In this study, we examined miR-524-5p and ginsenoside Rh2 function in thyroid cancer cells. Ginsenoside Rh2 has been known to be an anticancer molecule, and in our analyses, Rh2 treatment of the thyroid cancer cell line K1 inhibited the proliferation and migration of K1 cells. E-cadherin and vimentin are marker proteins of cancer cells, and E-cadherin levels are negatively associated with cancer cell migration and proliferation, while vimentin levels are positively associated with cancer cell migration and proliferation. The western blot analysis data showed that Rh2 treatment evidently induced E-cadherin while suppressing vimentin levels, suggesting that the phenomena of K1 cell migration and proliferation are associated with marker protein levels. These data also indicate that ginsenoside Rh2 may inhibit cancer. Interestingly, Rh2 treatment induced miR-524-5P. miR-524-5p is a type of miRNA, and its function was analysed in other cell types, e.g., gastric cancer, indicating that miR-524-5p negatively regulates cancer cell migration, proliferation and apoptosis. To analyse miR-524-5p function in thyroid cancer cells, the miR-524-5p expression levels were analysed in normal thyroid cell and cancer cell lines. The data showed that miR-524-5p expression levels were obviously lower in the three thyroid cancer cell lines than in the normal thyroid cancer cells. Further examination using overexpression (mimic) of miR-524-5p demonstrated that miR-524-5p negatively regulates K1 thyroid cancer cell migration and proliferation. In other words, overexpression of miR-524-5p inhibited K1 cell migration and proliferation. Additionally, the cancer cell marker protein E-cadherin and vimentin levels were higher and lower, respectively, in miR-524-5p-overexpressing K1 cells than in control cells, which further confirmed cancer cell status at the molecular level, suggesting that the delays of cell migration and proliferation were matched with E-cadherin and vimentin levels.
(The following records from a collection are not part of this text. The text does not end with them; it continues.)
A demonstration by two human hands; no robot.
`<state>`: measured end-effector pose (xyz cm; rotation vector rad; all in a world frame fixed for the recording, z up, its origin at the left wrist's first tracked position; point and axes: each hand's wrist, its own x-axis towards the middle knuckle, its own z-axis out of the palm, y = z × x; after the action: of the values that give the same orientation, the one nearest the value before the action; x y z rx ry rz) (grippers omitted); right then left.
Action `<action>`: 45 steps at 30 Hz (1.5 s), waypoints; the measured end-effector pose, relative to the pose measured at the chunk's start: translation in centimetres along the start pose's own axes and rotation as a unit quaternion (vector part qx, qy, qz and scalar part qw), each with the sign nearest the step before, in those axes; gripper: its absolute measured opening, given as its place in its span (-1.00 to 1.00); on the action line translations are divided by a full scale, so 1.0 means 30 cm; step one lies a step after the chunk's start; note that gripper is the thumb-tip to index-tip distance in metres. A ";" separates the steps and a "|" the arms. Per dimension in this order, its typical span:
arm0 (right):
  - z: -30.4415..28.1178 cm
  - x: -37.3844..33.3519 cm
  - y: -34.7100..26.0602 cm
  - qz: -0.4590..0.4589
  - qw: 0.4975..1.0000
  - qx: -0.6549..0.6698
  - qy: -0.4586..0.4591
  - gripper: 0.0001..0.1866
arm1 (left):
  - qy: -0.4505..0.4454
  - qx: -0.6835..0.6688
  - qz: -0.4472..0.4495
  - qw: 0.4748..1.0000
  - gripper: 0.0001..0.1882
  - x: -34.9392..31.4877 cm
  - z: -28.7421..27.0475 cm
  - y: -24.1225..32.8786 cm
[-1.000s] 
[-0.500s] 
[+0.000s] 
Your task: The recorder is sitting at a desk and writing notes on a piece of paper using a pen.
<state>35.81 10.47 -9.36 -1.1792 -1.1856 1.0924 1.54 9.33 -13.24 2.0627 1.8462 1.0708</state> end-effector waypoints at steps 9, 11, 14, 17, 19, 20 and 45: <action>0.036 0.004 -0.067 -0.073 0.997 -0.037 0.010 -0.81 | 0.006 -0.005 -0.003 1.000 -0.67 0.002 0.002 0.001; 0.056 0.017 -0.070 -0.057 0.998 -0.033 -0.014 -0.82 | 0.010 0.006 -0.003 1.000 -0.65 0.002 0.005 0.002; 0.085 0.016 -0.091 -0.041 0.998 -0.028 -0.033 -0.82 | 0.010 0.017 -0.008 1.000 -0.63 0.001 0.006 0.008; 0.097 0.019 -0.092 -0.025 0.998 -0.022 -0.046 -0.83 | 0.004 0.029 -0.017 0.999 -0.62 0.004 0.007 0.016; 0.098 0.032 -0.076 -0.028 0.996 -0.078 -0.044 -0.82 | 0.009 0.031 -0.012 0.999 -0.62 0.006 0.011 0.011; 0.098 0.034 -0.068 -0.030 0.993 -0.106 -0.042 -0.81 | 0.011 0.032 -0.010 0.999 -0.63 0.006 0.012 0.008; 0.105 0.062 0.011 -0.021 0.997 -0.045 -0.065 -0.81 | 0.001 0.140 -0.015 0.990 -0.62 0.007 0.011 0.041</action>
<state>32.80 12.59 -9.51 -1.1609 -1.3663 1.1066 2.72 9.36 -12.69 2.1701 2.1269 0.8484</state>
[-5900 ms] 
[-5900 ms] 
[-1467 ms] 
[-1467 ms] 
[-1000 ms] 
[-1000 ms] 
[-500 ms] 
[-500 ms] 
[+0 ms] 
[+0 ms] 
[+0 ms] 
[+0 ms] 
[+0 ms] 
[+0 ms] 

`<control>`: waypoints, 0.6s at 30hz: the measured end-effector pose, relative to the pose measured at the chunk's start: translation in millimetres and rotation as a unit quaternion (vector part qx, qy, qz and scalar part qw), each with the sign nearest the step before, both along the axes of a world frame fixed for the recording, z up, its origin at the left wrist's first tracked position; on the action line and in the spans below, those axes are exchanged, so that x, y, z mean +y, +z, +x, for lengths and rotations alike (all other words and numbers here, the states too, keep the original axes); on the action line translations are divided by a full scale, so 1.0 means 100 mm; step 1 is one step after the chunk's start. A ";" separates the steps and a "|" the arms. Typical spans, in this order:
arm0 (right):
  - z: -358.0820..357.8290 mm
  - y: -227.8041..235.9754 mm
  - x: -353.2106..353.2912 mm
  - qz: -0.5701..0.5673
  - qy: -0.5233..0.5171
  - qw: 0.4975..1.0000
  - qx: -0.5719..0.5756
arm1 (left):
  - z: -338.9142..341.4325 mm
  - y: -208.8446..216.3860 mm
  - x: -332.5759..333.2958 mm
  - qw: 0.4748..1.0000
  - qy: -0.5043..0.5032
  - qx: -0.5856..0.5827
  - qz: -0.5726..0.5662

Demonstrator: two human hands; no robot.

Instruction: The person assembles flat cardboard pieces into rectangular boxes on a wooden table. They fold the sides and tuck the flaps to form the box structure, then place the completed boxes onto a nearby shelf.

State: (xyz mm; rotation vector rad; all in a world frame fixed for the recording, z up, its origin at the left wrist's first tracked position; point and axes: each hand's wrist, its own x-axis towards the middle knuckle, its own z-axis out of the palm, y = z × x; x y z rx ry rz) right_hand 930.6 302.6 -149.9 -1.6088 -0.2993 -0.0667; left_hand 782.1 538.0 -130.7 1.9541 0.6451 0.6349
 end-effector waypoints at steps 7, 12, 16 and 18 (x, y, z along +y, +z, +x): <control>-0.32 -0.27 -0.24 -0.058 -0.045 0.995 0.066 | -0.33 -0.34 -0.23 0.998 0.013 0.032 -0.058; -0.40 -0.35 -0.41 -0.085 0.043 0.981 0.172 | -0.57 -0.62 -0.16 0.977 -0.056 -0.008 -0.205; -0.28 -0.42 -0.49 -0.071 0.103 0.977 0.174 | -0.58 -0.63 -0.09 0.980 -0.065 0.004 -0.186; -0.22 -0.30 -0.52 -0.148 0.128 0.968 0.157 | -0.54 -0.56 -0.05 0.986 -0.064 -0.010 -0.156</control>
The effects of Rh2 and miR-524-5p overexpression on thyroid cancer cell migration and proliferation were similar. Furthermore, Rh2 and miR-524-5p mimic induced E-cadherin while suppressing vimentin levels in the thyroid cancer cell line K1, and Rh2 treatment induced miR-524-5p expression. Therefore, the question that arises is whether Rh2 inhibits thyroid cancer cell migration and proliferation via activation of miR-524-5p. To address this question, the thyroid cancer cell line K1 was cotreated with Rh2 and miR-524-5p inhibitor. The data showed that Rh2-mediated inhibition of K1 cell migration and proliferation was restored by miR-524-5p inhibitor, suggesting that Rh2 action requires miR-524-5p induction in thyroid cancer cells.
In conclusion, our analyses identified that ginsenoside Rh2 inhibits thyroid cancer cell migration and proliferation possibly via regulation of miR-524-5p. The results provided here might be useful for further understanding of ginsenoside Rh2 anticancer mechanisms and miRNA functions in thyroid cancer development.